The first area colonized by the Lusitani was probably the Douro valley and the region of Beira Alta (present day Portugal); in Beira they stayed until they defeated the Celtici and other tribes, then they expanded to cover a territory that reached Estremadura before the arrival of the Romans.

[edit] War against Rome

The Lusitani are mentioned for the first time in Livy (218 BC) and are described as Carthaginian mercenaries; they are reported as fighting against Rome in 194 BC, sometimes allied with other Celtiberian tribes.

In 179 BC the praetor Lucius Postumius Albinus celebrated a triumph over the Lusitani, but in 155 BC, on the command of Punicus (perhaps a Carthaginian general) first and Cesarus after, the Lusitani reached Gibraltar. Here they were defeated by the praetor Lucius Mummius.

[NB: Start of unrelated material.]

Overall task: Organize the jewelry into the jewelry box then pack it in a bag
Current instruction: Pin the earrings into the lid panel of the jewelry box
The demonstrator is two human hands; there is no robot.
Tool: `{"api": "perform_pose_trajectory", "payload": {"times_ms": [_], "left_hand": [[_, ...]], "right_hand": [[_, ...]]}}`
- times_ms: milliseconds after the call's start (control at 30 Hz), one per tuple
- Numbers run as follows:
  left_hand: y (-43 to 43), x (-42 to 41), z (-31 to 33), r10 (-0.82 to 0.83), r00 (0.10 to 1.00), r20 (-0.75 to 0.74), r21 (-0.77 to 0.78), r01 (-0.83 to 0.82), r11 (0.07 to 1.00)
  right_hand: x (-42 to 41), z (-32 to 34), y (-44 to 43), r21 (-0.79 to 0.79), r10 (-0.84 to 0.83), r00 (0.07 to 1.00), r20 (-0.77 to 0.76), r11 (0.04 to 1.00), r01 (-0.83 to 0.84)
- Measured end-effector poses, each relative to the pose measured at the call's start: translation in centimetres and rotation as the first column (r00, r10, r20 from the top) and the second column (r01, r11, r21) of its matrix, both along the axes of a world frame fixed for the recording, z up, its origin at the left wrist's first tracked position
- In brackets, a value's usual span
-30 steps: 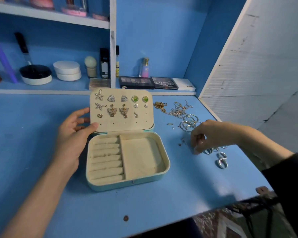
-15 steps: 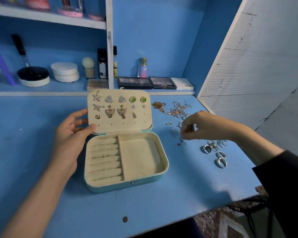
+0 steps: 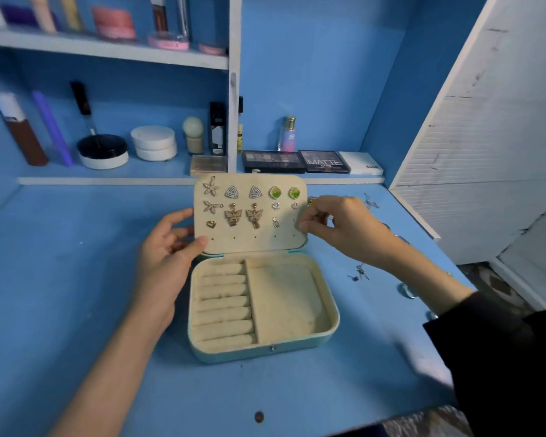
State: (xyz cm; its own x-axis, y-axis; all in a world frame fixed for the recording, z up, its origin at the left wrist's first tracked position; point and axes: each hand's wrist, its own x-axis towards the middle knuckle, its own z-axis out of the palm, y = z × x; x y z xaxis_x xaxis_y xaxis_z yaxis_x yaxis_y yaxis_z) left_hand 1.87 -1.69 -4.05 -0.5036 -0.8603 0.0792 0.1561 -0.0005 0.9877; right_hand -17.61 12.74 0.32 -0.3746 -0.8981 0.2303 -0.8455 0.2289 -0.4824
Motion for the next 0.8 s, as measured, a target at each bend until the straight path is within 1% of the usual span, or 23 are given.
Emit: {"api": "perform_pose_trajectory", "payload": {"times_ms": [267,433,667,800], "left_hand": [[0.0,0.0,0.1,0.005,1.0,0.013,-0.016,-0.005,1.0],[0.0,0.0,0.0,0.012,1.0,0.028,-0.007,-0.012,1.0],[-0.1,0.0,0.1,0.011,0.999,0.05,0.003,-0.011,1.0],[-0.2,0.0,0.0,0.013,0.998,0.056,0.014,-0.014,1.0]], "right_hand": [[0.2,-0.2,-1.1,-0.023,-0.097,0.995,-0.009,0.995,0.096],[0.5,-0.3,-1.6,-0.03,-0.169,0.984,-0.053,0.985,0.167],[-0.6,-0.1,-1.0,-0.058,-0.213,0.976,0.036,0.975,0.214],[-2.8,-0.3,0.1,-0.04,-0.265,0.964,0.031,0.963,0.266]]}}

Servius Sulpicius Galba organized a false armistice, but while the Lusitani celebrated this new alliance, he massacred them, selling the survivors as slaves; this caused a new rebellion led by Viriathus, who was soon killed by traitors paid by the Romans in 139BC, after having led a successful guerrilla campaign against Rome and their local allies. Romans scored other victories with proconsul Decimus Junius Brutus Callaicus and Gaius Marius (113 BC), but still the Lusitani resisted with a long guerilla war; they later joined Sertorius' (a renegade Roman General) troops and were finally defeated by Augustus.

152 BC - From this date onwards the Roman Republic has difficulties in recruiting soldiers for the wars in Hispania, deemed particularly brutal.